Your objective →
From the listing below, output the lines between the one with "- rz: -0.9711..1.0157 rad" and the one with "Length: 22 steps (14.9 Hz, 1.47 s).", including those two, and nothing else. Pictures are not copied.

Data section →
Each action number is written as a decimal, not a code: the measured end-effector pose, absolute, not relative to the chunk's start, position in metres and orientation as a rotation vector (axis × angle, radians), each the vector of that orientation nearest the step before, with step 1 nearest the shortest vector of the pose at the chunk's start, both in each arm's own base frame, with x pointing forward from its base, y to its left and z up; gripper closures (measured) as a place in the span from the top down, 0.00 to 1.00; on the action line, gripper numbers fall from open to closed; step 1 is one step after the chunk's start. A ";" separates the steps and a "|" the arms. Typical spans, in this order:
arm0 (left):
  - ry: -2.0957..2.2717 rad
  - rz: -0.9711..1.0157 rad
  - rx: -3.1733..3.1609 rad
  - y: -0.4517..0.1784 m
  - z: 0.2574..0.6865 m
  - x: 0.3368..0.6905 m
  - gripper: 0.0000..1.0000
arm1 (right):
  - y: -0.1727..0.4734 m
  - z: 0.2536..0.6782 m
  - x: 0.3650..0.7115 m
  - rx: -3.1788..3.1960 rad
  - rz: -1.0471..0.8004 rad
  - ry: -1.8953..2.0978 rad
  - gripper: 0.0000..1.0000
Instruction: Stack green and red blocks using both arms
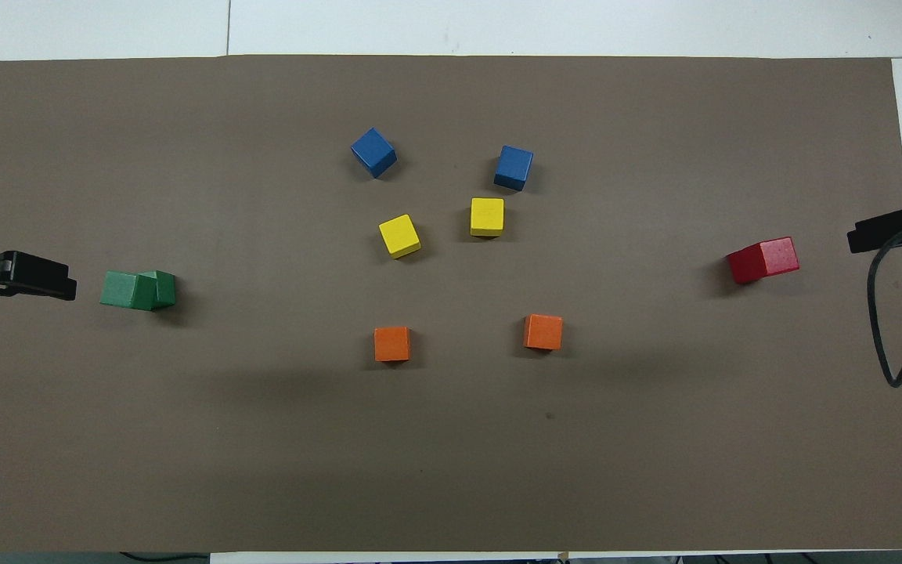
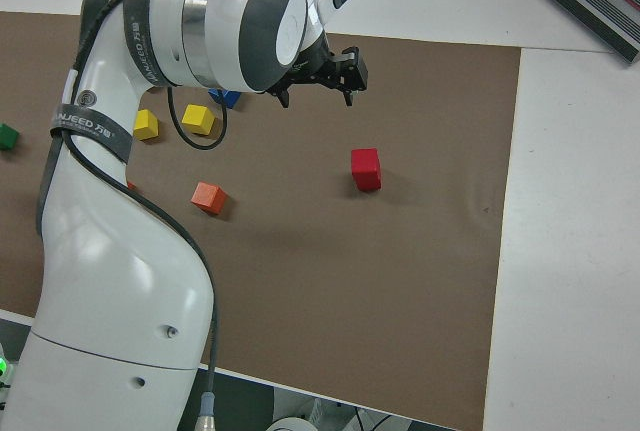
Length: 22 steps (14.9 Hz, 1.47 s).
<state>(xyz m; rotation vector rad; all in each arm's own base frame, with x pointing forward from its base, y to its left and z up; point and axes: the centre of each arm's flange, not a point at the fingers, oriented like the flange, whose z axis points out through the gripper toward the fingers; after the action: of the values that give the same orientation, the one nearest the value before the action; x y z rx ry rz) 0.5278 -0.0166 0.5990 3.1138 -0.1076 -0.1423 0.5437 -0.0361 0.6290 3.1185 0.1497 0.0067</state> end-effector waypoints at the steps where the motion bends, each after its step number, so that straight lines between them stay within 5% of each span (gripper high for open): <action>1: -0.114 -0.153 3.112 -0.020 0.600 0.536 1.00 | -0.041 0.629 0.543 3.120 0.006 0.134 1.00; 5: -0.072 -0.203 3.121 -0.033 0.589 0.555 1.00 | -0.054 0.629 0.542 3.121 0.005 0.096 1.00; 22: -0.114 -0.153 3.133 -0.038 0.601 0.533 1.00 | -0.059 0.626 0.542 3.121 -0.010 0.079 1.00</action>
<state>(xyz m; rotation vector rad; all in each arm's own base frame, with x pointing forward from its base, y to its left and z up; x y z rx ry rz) 0.5335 -0.0376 0.6010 3.1325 -0.1144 -0.1533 0.5415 -0.0588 0.6260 3.1207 0.0786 -0.0102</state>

Task solution →
  - rz: -0.9711..1.0157 rad
  - rx: -3.1733..3.1609 rad
  - y: -0.4517..0.1784 m
  - z: 0.2574..0.6865 m
  - x: 0.3368..0.6905 m
  - gripper: 0.0000..1.0000
arm1 (right):
  - y: -0.1727..0.4734 m
  - z: 0.2536..0.6782 m
  - x: 0.3650..0.7115 m
  - rx: -3.1788..3.1960 rad
  - rz: -1.0471..0.8004 rad
  - ry: -1.8953..2.0978 rad
  - gripper: 0.0000..1.0000
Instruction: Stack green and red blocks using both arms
Length: 22 steps (14.9 Hz, 1.47 s).

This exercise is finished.